Beneath this line are the data; copy exactly the part of them that opens with the line containing "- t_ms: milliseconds" and closes with the line containing "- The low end", and only that part.

┄┄┄┄┄┄

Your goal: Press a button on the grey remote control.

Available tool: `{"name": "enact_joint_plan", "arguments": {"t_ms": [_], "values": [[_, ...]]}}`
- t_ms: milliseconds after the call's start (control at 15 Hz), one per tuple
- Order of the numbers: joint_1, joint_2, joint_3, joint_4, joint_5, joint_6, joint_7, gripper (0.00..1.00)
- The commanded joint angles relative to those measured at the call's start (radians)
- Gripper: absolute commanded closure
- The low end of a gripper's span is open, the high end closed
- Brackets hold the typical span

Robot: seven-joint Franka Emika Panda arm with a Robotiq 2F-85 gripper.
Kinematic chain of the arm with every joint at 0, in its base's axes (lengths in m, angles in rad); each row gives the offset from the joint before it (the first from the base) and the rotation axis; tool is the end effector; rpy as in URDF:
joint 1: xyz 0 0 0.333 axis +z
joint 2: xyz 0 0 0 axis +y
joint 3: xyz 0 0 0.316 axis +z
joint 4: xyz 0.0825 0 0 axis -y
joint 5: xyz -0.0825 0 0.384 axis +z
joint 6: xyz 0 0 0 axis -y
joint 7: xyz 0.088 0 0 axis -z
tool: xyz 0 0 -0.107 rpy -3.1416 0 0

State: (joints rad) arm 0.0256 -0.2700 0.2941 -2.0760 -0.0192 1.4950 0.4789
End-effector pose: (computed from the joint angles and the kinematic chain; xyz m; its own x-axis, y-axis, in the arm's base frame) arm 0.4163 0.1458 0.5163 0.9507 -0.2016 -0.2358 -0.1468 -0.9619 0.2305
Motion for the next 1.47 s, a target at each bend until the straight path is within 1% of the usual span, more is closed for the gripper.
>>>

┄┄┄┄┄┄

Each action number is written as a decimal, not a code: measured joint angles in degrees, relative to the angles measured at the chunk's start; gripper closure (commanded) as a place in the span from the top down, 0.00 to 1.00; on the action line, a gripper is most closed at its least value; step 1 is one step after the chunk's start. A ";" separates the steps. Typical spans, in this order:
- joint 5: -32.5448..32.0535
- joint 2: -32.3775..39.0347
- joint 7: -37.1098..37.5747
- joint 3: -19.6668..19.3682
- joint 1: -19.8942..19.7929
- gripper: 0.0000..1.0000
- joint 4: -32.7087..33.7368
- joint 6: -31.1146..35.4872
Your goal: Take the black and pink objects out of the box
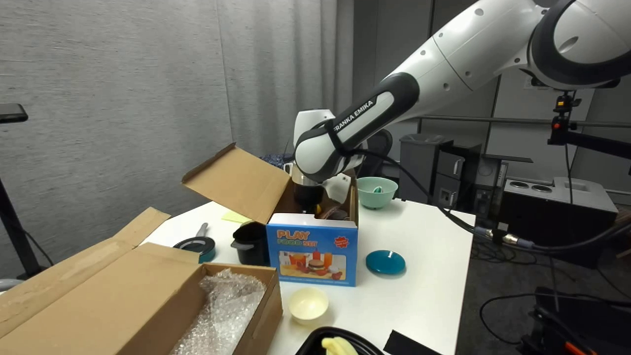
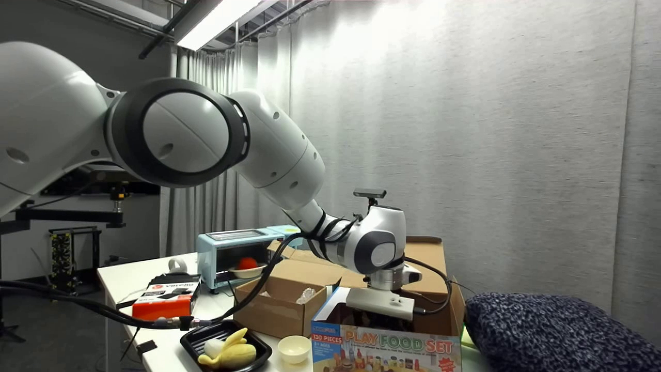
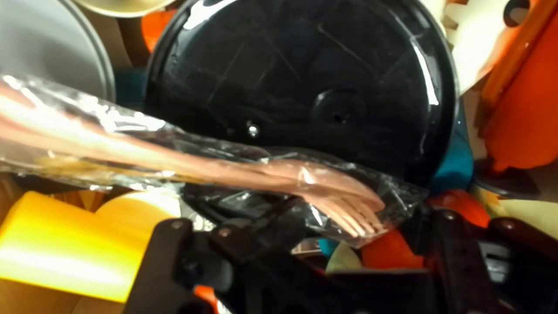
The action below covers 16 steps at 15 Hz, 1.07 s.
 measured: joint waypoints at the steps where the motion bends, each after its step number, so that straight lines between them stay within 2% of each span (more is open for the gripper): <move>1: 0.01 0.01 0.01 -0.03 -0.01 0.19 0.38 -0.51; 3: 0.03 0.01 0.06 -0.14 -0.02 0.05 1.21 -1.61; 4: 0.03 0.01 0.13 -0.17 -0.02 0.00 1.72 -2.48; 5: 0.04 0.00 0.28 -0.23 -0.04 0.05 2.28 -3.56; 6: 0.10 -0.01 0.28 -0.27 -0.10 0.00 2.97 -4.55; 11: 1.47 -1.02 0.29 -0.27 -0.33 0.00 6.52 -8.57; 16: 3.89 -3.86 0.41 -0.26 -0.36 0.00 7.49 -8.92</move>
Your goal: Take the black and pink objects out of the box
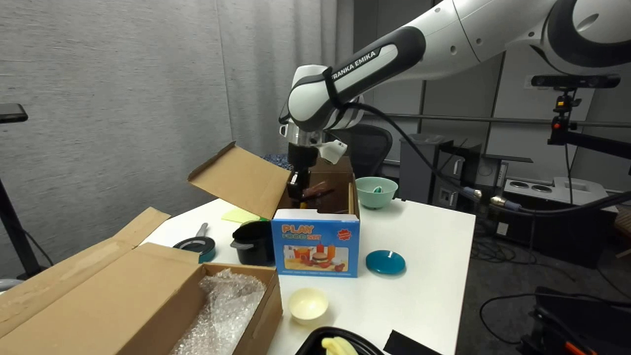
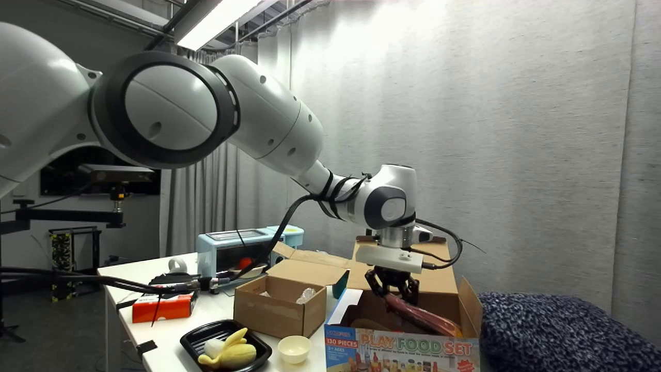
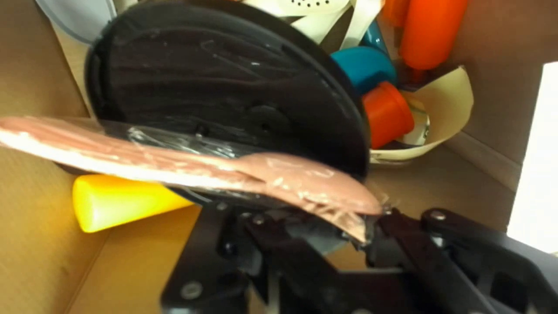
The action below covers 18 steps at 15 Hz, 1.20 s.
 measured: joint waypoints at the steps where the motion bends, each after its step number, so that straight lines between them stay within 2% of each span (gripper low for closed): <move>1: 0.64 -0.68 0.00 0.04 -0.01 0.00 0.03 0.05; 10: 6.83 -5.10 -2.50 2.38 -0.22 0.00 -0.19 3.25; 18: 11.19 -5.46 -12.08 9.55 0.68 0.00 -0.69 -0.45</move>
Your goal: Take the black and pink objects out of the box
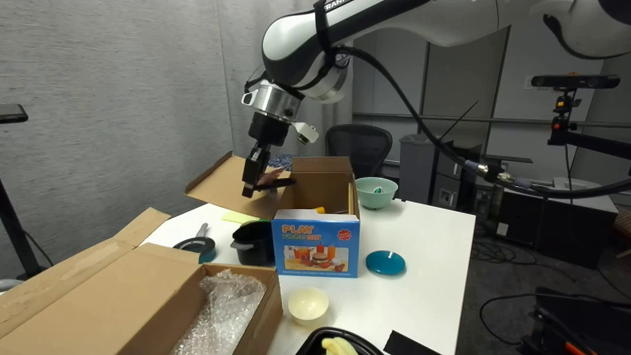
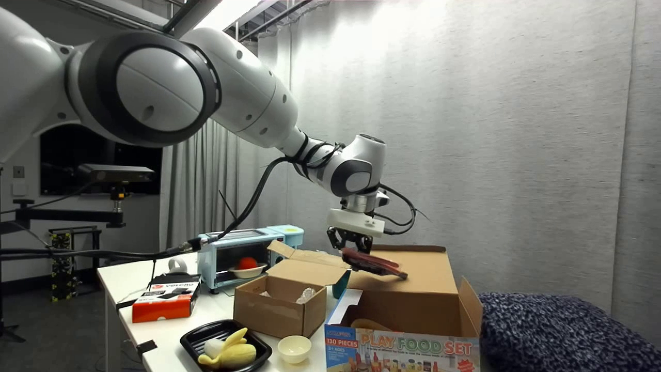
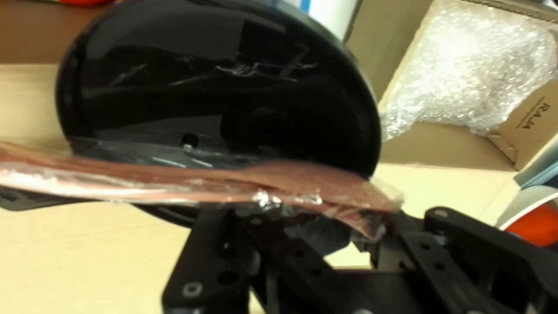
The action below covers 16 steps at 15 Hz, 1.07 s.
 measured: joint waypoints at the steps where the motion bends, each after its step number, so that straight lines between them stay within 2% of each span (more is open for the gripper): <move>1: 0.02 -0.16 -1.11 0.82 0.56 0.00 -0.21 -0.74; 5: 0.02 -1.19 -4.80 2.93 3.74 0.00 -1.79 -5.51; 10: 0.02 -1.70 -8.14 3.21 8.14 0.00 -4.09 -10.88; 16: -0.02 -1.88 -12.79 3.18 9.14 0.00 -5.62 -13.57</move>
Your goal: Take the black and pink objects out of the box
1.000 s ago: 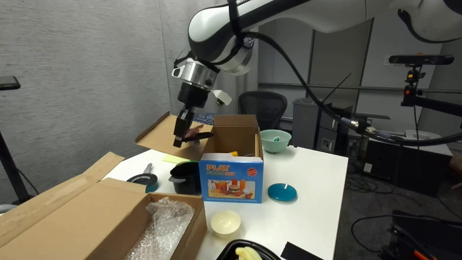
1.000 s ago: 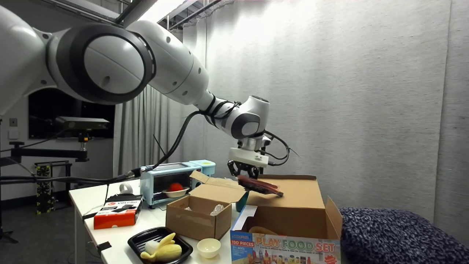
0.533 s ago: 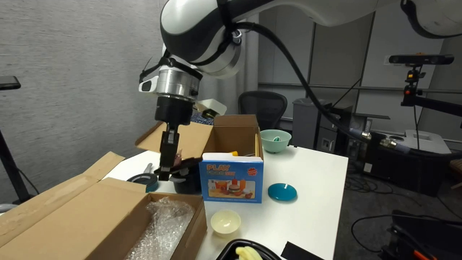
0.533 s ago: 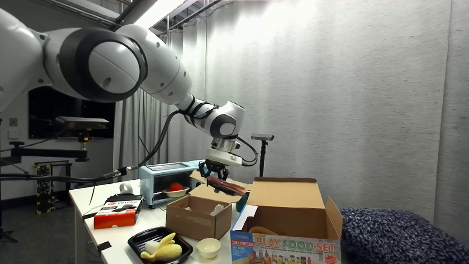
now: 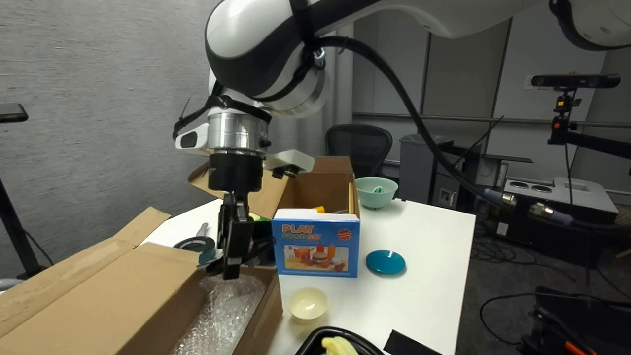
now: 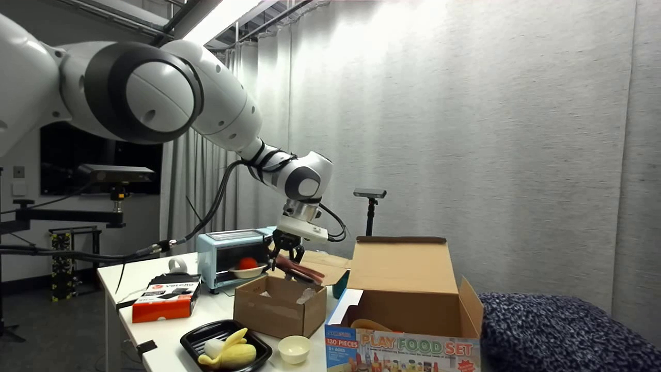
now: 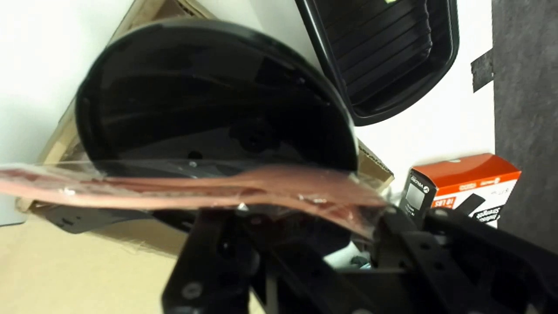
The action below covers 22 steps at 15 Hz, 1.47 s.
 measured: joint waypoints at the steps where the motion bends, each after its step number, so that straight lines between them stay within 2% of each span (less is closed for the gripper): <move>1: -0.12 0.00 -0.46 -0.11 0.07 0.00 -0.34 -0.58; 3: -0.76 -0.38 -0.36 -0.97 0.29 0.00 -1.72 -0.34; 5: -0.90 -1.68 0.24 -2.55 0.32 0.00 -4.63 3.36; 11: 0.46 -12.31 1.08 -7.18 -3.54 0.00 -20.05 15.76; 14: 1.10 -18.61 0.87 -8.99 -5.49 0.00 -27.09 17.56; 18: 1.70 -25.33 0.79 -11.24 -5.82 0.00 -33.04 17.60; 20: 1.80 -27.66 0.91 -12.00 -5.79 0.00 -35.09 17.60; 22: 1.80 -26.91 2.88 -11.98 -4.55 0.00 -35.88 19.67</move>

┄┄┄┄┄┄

ANSWER TO THIS EXERCISE:
- t_ms: milliseconds after the call's start (control at 15 Hz), one per tuple
- Order of the numbers: joint_1, joint_2, joint_3, joint_4, joint_5, joint_6, joint_7, gripper (0.00..1.00)
- The commanded joint angles relative to those measured at the call's start (radians)
- Gripper: absolute commanded closure
- The low end of a gripper's span is open, the high end closed

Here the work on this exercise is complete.